I feel that for a non-Muslim audience, it might have been helpful to mention that dominant interpretations, while they hold much socio-cultural and legal power, they are still only interpretations. Minority (but ideally, equally valid) egalitarian interpretations (especially those by contemporary feminist scholars) may also have a growing role in the future of Muslim communities.
This book does not spare the reader from truths, no matter how ugly some of them may be.
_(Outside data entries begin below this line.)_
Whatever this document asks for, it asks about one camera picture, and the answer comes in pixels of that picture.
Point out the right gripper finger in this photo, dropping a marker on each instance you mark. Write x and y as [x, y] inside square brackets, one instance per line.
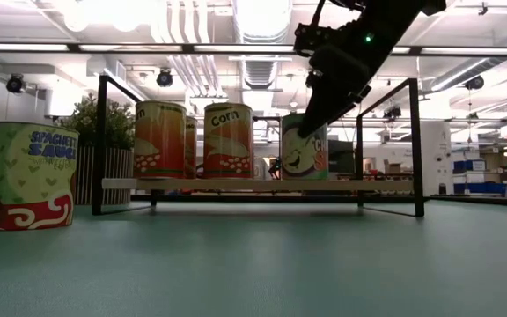
[319, 114]

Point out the green chicken soup can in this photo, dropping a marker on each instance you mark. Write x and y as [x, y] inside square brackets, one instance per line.
[306, 158]

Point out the orange corn can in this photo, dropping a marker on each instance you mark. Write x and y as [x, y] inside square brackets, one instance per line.
[191, 149]
[160, 141]
[228, 145]

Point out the green spaghetti sauce can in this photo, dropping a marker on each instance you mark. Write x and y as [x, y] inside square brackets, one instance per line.
[29, 176]

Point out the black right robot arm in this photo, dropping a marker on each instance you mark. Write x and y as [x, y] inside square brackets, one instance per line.
[394, 17]

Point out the dark computer monitor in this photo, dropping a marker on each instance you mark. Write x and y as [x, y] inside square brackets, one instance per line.
[341, 156]

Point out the black ceiling spotlight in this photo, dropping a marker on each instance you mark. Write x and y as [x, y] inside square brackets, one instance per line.
[16, 83]
[392, 111]
[164, 78]
[474, 82]

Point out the cardboard box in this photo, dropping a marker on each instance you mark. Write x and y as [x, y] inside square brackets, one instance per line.
[392, 167]

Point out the blue storage bin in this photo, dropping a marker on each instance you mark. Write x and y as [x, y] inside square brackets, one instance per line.
[469, 165]
[478, 188]

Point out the teal table mat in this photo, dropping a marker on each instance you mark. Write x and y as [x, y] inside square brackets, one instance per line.
[253, 264]

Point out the potted plant striped pot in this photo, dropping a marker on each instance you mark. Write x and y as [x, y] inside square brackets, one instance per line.
[119, 127]

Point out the black bar with light strips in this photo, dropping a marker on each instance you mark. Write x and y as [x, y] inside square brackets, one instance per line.
[73, 47]

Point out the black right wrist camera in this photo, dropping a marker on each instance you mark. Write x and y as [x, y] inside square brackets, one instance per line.
[308, 39]

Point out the black frame wooden shelf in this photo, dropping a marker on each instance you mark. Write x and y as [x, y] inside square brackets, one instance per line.
[368, 185]
While it was difficult to read about reparative therapy of homosexual men in Egypt (Chapter 6), the voices of men who are happy to have been ‘cured’ cannot also be ignored, no matter how strongly one might believe that same-sex attraction is inborn.

It was also difficult for me to read how men were sometimes portrayed in a reductive fashion, especially when talking about their attitudes towards women (Chapter 3). Some of the quotes from her interviewees hinted at a Western imperialist idea of Third World women being oppressed by their men, but I had to accept that they said it themselves. While El-Feki filters an immense amount of information, she deliberately provides nuance and historical context to an issue. For example, while sexual harassment is sub-headed as ‘battle of the sexes’, she links masculinity and youth unemployment with government failings to provide security.
Overall, I immensely enjoyed reading Sex and the Citadel. It is much needed in most, if not all, Muslim communities today, to see examples of how other Muslim communities have responded to the call for sex to be addressed in a mature fashion. This book is particularly useful for religious teachers, social workers, activists for sexual and reproductive health As a Muslim from Southeast Asia, I think this book is also valuable in providing a nuanced representation of the Arab region, which has often been romanticised (both as a sexual and puritan society) in our imagination.